> What is required: Leave the pictures out. Retype exactly the lines below from the one containing "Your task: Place" through the one containing "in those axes", and no others.

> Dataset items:
..........

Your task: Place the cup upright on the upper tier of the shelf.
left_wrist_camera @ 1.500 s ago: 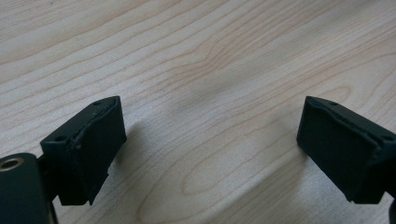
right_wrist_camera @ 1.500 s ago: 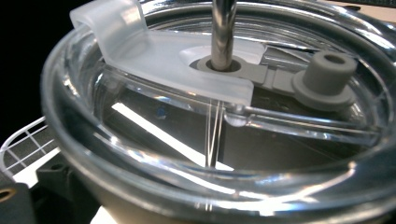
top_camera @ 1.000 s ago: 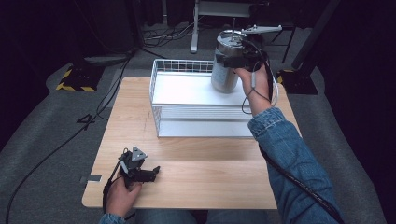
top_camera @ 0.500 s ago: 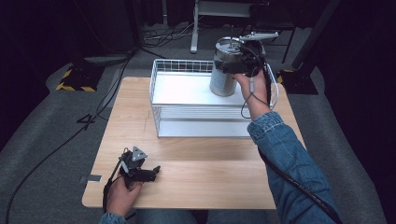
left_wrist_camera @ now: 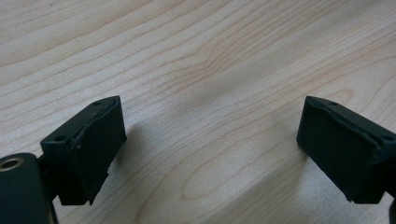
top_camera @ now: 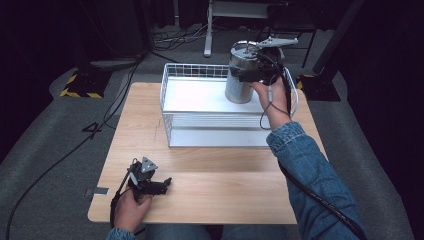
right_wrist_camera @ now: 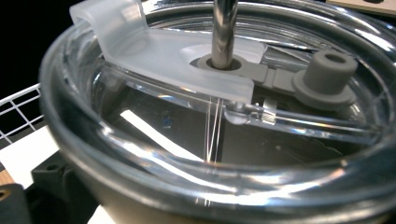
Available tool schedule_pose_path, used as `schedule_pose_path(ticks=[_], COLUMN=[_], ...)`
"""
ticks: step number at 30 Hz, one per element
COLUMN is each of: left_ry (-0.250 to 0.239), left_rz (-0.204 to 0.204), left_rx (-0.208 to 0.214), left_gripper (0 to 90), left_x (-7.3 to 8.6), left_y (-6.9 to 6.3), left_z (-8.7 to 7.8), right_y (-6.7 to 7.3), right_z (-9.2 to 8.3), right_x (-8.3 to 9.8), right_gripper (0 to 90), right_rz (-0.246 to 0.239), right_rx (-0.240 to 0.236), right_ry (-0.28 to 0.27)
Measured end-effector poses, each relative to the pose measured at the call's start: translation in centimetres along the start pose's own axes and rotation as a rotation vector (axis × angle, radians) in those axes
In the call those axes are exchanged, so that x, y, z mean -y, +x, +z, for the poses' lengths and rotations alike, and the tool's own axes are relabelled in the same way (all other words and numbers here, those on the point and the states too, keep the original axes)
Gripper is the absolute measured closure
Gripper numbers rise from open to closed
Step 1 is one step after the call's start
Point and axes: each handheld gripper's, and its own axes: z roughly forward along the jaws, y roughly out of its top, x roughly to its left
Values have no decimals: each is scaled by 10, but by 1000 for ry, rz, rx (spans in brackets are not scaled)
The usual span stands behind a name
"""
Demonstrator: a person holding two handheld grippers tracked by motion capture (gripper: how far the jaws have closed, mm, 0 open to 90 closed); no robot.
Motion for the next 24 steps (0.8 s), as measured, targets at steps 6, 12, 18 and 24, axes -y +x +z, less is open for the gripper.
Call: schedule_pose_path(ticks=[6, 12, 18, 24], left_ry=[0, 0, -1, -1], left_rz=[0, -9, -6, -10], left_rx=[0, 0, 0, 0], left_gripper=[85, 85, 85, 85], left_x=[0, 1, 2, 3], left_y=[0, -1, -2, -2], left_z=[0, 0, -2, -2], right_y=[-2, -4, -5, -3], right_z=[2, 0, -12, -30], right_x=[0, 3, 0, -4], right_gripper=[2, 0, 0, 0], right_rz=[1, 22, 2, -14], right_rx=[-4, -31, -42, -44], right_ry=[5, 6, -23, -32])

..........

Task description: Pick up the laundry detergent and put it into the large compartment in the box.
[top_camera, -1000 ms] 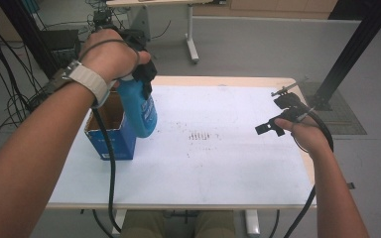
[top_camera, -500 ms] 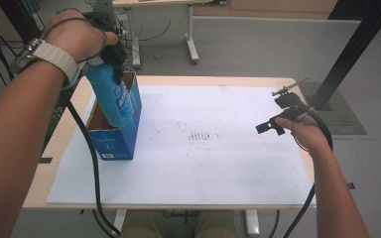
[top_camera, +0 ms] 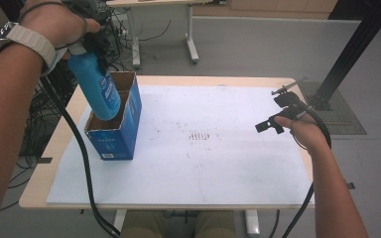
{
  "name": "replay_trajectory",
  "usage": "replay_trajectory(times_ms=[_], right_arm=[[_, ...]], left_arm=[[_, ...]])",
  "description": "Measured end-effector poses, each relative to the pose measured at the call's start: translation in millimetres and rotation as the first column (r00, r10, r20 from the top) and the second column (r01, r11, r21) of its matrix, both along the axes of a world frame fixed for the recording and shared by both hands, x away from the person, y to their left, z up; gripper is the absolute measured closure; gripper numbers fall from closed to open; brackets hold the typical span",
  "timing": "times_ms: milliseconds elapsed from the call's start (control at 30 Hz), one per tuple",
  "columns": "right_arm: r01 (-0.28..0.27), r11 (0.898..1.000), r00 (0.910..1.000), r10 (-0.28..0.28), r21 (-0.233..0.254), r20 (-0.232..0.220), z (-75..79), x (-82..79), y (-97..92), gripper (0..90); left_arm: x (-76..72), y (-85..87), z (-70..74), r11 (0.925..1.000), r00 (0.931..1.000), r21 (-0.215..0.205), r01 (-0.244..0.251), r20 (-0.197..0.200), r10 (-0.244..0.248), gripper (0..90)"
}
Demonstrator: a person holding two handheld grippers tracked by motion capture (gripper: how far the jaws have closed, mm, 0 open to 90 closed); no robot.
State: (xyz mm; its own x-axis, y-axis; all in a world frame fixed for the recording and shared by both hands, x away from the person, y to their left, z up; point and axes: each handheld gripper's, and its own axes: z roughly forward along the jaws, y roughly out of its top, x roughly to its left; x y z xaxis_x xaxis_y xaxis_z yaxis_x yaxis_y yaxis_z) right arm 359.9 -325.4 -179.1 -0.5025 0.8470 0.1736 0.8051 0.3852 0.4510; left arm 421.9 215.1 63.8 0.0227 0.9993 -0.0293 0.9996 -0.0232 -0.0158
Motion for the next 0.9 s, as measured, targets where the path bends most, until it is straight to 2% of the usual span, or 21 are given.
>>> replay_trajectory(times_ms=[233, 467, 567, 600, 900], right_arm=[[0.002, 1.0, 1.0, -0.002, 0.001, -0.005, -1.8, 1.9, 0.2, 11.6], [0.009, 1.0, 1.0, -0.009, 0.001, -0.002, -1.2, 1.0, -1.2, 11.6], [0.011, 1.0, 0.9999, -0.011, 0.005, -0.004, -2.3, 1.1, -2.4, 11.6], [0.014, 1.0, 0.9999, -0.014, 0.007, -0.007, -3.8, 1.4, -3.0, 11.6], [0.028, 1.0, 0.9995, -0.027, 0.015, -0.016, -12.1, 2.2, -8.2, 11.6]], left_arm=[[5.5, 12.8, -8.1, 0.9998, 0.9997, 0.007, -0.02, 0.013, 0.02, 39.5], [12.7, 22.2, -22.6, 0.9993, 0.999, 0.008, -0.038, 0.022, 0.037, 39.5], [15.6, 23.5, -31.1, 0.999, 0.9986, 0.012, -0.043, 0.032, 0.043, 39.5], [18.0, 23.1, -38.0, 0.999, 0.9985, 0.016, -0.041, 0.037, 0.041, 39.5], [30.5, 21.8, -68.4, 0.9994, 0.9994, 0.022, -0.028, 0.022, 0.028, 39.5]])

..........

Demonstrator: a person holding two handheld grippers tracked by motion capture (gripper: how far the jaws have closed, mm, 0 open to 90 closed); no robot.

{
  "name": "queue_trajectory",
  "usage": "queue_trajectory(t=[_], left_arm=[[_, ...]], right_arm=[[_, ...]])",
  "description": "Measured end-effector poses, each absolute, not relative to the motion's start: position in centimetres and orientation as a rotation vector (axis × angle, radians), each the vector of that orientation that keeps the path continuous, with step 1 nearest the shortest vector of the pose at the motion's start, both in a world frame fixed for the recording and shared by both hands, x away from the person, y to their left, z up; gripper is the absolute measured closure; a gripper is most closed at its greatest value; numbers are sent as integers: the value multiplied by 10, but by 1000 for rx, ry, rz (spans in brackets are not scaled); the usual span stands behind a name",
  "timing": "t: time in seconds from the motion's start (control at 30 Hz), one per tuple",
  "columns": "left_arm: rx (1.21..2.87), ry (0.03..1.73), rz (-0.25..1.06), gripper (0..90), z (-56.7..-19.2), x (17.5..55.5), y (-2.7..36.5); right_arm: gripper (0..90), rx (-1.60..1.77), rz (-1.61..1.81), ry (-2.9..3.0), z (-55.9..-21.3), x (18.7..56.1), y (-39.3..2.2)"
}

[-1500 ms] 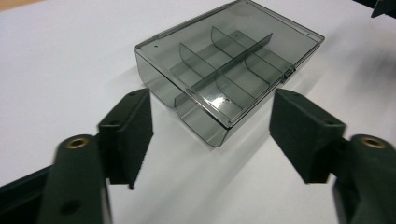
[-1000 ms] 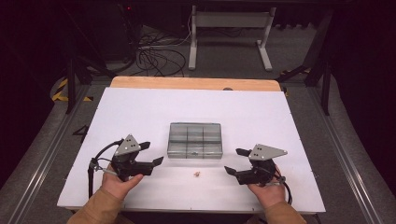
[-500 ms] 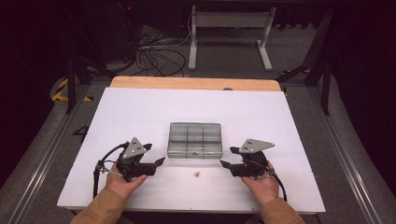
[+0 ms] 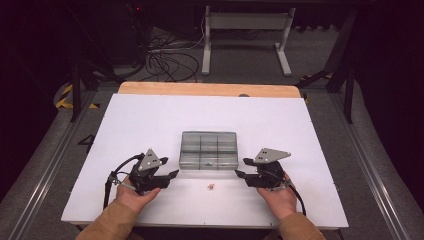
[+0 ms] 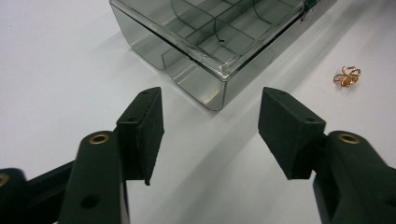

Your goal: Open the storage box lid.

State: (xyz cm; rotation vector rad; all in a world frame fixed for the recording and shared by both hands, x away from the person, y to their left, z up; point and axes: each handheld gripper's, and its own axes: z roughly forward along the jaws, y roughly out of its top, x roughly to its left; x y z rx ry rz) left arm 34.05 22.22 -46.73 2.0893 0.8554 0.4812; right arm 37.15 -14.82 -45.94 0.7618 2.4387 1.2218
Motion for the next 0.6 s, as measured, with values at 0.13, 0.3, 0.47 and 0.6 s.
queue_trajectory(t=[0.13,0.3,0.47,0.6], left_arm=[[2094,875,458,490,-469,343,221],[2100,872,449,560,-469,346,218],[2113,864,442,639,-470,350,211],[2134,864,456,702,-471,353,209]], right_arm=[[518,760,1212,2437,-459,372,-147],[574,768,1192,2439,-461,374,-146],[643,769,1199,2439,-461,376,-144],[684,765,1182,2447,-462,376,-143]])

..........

> Output for this exercise:
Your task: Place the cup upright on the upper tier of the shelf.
left_wrist_camera @ 1.500 s ago: 
right_wrist_camera @ 1.500 s ago: 
top_camera @ 1.000 s ago: 
top_camera @ 0.500 s ago: 
left_wrist_camera @ now: 
top_camera @ now: 
right_wrist_camera @ now: 
Available tool schedule_pose_path, used as `schedule_pose_path(ticks=[_], COLUMN=[_], ...)`
"""
ticks: step number at 30 Hz, one per element
COLUMN is each of: left_ry (-0.250 to 0.239), left_rz (-0.204 to 0.204), left_rx (-0.208 to 0.214), left_gripper (0 to 90), left_x (-7.3 to 8.6), left_y (-6.9 to 6.3), left_z (-8.7 to 7.8), right_y (-6.7 to 7.3), right_z (-9.2 to 8.3), right_x (-8.3 to 9.8), right_gripper (0 to 90), right_rz (-0.246 to 0.239), right_rx (-0.240 to 0.236), right_ry (-0.28 to 0.27)
Measured end-effector poses, each relative to the pose measured at the call's start: translation in centimetres along the start pose's own axes and rotation as a rotation vector (axis × angle, radians) in those axes

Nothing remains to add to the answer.